Your answer must consist of every line from the data below that includes the word "sand".

---- Material provided

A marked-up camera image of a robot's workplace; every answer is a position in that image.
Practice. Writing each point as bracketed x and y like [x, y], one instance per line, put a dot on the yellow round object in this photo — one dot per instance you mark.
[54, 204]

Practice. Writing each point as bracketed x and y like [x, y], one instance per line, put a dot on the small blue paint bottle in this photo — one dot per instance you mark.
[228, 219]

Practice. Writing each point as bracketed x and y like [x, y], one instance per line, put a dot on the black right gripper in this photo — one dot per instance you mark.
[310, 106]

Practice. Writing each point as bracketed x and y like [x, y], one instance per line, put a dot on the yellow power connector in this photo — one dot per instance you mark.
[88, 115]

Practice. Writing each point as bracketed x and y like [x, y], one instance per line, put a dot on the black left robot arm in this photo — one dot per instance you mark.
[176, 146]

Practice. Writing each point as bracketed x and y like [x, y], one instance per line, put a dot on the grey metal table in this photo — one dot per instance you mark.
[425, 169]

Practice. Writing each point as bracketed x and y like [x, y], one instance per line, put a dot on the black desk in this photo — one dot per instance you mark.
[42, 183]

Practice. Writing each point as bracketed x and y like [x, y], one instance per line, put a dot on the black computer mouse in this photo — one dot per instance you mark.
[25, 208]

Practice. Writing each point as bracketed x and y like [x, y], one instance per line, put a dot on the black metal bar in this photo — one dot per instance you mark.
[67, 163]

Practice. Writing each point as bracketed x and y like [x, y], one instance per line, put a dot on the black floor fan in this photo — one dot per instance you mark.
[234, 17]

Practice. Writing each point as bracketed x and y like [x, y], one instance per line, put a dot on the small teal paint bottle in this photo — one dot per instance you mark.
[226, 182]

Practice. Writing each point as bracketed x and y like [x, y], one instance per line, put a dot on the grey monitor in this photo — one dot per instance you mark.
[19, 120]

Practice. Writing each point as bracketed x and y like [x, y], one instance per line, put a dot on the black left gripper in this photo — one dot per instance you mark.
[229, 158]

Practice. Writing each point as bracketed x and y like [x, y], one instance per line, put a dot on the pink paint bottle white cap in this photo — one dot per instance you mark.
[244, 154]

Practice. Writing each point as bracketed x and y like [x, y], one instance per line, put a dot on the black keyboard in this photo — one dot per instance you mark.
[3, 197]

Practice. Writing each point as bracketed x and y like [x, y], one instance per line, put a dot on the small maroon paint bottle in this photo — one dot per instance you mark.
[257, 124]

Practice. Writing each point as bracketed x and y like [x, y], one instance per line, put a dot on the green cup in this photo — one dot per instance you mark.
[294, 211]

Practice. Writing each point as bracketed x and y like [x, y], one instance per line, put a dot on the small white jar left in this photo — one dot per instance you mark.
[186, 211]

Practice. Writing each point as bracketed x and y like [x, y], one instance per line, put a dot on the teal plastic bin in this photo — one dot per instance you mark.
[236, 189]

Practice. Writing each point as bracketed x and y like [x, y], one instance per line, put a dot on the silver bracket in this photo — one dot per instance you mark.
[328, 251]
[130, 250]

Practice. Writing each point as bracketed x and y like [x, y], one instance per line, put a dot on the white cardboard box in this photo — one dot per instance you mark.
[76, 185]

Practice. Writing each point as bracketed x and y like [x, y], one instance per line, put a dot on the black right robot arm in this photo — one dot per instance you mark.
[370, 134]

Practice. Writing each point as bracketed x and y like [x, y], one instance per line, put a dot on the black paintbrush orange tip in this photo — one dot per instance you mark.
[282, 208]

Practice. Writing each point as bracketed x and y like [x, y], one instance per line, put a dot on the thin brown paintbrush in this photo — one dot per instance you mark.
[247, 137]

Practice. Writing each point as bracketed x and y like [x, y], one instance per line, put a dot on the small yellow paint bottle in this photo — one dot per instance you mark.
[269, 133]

--------
---- Material provided

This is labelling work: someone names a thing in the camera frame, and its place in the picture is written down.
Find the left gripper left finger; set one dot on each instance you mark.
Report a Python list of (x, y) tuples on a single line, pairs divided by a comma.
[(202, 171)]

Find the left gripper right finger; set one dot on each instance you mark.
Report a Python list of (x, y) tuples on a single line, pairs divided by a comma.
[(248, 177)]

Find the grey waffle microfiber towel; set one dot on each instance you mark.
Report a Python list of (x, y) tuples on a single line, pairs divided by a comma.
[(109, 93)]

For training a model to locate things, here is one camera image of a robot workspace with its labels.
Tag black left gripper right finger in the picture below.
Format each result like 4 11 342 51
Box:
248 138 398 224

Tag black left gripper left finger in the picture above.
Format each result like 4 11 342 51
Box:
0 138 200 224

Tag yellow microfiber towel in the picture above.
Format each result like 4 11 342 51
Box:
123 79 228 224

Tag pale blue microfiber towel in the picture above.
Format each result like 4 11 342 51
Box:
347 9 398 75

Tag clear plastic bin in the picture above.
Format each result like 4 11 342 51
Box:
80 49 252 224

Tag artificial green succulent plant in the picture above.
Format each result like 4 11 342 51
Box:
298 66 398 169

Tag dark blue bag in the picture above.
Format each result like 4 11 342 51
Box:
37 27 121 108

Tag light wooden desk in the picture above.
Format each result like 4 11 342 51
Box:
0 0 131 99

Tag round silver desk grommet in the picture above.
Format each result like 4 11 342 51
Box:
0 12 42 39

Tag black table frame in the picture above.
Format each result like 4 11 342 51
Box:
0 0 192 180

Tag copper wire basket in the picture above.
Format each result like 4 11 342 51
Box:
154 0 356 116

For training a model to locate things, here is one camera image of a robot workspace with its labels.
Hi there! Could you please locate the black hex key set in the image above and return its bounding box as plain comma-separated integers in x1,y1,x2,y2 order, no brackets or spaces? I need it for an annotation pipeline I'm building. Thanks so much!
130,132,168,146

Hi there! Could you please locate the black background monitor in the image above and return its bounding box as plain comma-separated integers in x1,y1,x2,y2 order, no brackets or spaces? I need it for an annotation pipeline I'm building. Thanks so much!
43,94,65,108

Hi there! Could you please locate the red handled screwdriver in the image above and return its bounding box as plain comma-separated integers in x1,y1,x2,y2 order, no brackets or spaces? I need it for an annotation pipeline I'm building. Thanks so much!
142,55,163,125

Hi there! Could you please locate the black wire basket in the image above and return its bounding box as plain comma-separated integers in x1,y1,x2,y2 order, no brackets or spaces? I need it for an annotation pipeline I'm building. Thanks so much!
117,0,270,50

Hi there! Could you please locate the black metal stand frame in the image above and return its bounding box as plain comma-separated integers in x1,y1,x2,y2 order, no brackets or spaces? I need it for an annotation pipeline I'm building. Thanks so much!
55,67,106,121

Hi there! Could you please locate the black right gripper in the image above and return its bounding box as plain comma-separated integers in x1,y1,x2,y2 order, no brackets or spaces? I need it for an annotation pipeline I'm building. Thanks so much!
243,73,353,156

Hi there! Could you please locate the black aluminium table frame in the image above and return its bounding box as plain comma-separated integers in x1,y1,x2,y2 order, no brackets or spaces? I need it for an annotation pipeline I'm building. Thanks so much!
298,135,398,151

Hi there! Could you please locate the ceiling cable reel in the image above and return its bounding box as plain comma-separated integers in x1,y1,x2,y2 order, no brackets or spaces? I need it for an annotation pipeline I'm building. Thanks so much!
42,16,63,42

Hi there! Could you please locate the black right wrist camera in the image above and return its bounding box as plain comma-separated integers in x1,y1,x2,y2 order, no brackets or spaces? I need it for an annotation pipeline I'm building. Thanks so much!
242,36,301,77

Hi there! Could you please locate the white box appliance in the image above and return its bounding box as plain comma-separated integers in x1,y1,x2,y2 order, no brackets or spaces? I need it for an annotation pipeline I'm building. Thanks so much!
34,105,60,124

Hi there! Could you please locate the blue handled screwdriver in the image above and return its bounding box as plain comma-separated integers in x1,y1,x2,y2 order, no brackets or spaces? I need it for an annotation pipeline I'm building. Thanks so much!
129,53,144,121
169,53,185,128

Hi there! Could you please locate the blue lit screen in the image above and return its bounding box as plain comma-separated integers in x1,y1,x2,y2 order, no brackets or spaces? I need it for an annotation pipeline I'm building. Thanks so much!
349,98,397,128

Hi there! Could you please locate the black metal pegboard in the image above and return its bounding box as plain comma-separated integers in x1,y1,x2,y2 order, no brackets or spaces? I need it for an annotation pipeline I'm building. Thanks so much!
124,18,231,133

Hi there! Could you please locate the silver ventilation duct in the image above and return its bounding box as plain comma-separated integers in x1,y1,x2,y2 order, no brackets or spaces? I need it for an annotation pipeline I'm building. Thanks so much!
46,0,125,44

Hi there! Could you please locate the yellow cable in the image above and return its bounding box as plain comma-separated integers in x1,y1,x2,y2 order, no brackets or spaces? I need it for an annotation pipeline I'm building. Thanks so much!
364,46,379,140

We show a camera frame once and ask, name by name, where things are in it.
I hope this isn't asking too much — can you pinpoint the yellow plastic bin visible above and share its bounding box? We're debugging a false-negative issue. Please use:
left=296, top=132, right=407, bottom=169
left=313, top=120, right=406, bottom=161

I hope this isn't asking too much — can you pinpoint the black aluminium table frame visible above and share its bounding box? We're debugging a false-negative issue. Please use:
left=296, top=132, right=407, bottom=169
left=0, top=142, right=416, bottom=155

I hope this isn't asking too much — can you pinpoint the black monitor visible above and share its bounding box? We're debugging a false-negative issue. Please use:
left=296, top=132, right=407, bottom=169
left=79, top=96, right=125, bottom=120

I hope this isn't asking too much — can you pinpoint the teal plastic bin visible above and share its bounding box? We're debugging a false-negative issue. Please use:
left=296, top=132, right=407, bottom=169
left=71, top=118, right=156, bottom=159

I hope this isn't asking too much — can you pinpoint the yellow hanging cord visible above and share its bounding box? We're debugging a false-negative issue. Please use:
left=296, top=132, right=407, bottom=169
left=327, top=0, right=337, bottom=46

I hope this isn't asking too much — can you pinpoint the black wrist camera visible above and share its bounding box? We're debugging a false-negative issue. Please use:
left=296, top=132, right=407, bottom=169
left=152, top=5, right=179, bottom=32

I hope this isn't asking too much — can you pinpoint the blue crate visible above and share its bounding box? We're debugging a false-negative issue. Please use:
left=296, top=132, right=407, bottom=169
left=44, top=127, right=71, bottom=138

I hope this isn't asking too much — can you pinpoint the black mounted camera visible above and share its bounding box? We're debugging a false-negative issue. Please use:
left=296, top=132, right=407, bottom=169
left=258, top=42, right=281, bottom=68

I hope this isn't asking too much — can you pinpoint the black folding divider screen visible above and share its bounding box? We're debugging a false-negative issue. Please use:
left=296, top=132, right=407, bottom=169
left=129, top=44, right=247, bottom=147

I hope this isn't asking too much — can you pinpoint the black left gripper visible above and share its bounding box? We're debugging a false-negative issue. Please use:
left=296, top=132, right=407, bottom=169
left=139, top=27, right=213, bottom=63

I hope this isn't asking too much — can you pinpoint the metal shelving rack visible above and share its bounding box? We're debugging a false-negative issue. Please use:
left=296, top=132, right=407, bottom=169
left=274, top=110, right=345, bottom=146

--------
---- Material provided

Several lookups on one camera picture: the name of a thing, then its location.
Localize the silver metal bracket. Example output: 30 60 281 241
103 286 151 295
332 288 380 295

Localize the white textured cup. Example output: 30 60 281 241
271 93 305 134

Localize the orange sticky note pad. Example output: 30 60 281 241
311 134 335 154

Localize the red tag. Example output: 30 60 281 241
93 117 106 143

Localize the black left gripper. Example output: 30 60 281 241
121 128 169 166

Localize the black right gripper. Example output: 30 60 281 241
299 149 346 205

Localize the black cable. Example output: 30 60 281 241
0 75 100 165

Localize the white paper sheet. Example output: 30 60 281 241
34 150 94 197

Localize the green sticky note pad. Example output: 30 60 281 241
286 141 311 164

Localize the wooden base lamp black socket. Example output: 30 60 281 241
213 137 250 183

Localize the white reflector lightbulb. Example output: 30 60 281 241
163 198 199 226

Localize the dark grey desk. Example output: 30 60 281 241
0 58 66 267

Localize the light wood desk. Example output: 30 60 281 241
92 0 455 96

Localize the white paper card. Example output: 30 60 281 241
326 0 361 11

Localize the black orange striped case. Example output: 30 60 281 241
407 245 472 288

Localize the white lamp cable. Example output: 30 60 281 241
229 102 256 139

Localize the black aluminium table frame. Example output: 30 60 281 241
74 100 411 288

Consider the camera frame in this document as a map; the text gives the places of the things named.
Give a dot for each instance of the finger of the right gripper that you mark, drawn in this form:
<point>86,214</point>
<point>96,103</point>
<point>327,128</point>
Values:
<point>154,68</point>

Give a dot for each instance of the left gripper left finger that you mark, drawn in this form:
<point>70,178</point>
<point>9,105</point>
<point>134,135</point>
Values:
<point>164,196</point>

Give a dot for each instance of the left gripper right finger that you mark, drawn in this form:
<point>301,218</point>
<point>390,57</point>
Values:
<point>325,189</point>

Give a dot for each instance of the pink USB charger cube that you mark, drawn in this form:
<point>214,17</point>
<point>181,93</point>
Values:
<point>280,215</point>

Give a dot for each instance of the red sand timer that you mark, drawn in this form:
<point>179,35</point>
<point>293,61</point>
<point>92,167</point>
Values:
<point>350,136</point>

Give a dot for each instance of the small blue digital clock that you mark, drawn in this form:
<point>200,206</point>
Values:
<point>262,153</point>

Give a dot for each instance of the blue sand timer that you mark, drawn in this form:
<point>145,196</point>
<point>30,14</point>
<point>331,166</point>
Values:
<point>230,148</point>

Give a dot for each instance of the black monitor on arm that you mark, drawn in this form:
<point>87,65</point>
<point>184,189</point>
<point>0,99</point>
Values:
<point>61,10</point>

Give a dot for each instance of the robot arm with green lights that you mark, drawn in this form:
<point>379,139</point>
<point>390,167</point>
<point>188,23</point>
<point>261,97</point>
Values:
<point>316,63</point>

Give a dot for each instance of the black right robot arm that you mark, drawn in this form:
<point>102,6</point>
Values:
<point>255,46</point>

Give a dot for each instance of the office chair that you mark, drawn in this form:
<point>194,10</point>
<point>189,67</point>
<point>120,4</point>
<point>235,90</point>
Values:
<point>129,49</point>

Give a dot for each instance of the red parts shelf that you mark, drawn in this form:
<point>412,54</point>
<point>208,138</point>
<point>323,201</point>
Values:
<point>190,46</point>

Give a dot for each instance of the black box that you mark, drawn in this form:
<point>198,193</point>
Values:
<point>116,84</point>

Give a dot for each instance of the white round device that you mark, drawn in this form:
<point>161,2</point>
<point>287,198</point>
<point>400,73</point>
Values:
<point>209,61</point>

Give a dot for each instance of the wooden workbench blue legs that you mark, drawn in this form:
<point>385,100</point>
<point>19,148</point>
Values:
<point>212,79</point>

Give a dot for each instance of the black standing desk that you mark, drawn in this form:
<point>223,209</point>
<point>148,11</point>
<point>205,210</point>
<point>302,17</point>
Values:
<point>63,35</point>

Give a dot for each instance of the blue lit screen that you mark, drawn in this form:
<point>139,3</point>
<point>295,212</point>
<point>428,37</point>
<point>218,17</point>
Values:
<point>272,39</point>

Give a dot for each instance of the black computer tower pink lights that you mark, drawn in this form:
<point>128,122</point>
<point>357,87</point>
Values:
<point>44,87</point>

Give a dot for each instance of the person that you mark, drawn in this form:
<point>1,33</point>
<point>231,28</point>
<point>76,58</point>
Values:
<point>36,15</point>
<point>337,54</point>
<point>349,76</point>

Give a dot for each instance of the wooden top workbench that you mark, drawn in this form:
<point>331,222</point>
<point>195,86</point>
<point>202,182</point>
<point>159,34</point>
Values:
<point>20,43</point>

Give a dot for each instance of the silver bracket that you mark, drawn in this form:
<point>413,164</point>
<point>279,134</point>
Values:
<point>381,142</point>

--------

### Answer box
Give a dot for each instance of the red sand timer that you mark, drawn in this form:
Give a dot for each instance of the blue sand timer that you mark, drawn in this form:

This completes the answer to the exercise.